Dans une enquête tchèque menée auprès de 1 893 femmes adultes, 68 avaient essayé le PAI (4 %). Les trois quarts d’entre elles (79 %) ont déclaré que leur première fois avait été douloureuse. Mais la plupart ont dit qu’avec la pratique, la douleur s’est atténuée car elles ont appris à l’apprécier.
Au préalable, les bénéficiaires doivent se sentir profondément détendus. Essayez de prendre des bains ou des douches chauds. Lavez-vous avec du savon dans et autour de la zone concernée.

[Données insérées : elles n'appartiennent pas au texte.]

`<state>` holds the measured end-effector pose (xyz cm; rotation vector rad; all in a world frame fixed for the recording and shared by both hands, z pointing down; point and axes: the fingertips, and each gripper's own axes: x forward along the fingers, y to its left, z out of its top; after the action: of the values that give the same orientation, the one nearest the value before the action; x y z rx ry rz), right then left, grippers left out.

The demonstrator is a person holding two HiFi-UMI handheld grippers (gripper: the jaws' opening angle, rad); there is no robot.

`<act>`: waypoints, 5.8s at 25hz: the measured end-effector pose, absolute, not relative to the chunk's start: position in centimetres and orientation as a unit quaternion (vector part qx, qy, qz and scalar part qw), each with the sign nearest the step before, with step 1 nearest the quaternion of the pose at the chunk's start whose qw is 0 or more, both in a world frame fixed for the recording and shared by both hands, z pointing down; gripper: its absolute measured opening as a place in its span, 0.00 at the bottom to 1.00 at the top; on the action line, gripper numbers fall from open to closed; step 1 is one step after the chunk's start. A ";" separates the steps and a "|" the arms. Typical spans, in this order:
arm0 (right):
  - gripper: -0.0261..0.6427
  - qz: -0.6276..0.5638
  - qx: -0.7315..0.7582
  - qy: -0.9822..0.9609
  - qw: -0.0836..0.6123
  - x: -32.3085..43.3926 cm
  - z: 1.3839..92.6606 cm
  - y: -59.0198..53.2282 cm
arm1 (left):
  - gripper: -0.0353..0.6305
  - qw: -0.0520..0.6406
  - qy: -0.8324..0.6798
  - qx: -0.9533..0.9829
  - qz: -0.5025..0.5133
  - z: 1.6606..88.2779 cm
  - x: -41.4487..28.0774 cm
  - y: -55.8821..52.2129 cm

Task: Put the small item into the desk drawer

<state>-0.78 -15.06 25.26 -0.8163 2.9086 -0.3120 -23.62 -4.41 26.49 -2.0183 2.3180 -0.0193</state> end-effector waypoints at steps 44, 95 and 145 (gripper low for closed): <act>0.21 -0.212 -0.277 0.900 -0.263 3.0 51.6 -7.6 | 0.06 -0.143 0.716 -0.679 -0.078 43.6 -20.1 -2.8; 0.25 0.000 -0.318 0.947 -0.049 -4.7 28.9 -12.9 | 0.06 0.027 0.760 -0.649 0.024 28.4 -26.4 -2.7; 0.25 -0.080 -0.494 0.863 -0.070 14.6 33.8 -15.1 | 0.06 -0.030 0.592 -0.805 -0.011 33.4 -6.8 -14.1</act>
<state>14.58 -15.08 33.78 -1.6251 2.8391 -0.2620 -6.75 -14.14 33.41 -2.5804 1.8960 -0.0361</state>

Utilisez beaucoup de lubrifiant. Les lubrifiants courants à base d’eau (Astroglide, KY) peuvent ne pas fonctionner. Essayez des gelées plus épaisses, des huiles végétales ou de noix, ou du Crisco.
Si un seul le veut
Si vous êtes impatient et que votre partenaire est réticent, ne forcez jamais le PAI. Explorez les réticences de votre partenaire. Écoutez attentivement. Répondez à ses préoccupations. Demandez-lui s’il y a un type de jeu anal qu’il pourrait envisager. Respectez toujours les limites. Si votre partenaire vous demande d’arrêter, arrêtez-vous immédiatement.
Autres questions
Les jeux anaux n’étirent pas l’anus de manière permanente et ne salissent pas les sous-vêtements. Les sphincters s’ouvrent et se ferment tout au long de la vie. Si les vôtres se ferment normalement après la défécation, ils feront de même après le jeu. Même les insertions prolongées de plugs n’étirent pas les sphincters de façon permanente.
Certaines personnes pensent que les hommes qui aiment la sodomie réceptive sont homosexuels. Ce n’est pas nécessairement le cas. Les préférences sexuelles concernent le ou les sexes que l’on veut déshabiller, et non ce que l’on fait nu. Les hommes gays s’embrassent, s’étreignent et pratiquent le sexe oral. Ces activités sont-elles gays ? De nombreux hommes 100 % hétérosexuels apprécient le sexe anal réceptif.
Intimité
L’intimité est synonyme de révélation de soi, de divulgation de ce que l’on est vraiment et d’apprentissage de la même chose par son partenaire. Par rapport à la plupart des autres formes d’amour, l’analité exige davantage de révélation de soi et de négociation, ce qui permet d’approfondir l’intimité et de renforcer la proximité émotionnelle des couples.
Références
Pour en savoir plus, lisez Anal Pleasure and Health de Jack Morin, Ph.D. ou The Ultimate Guide to Anal Sex for Women de Tristan Taormino. Ou regardez le DVD de Taormino, Expert Guide to Advanced Anal Sex.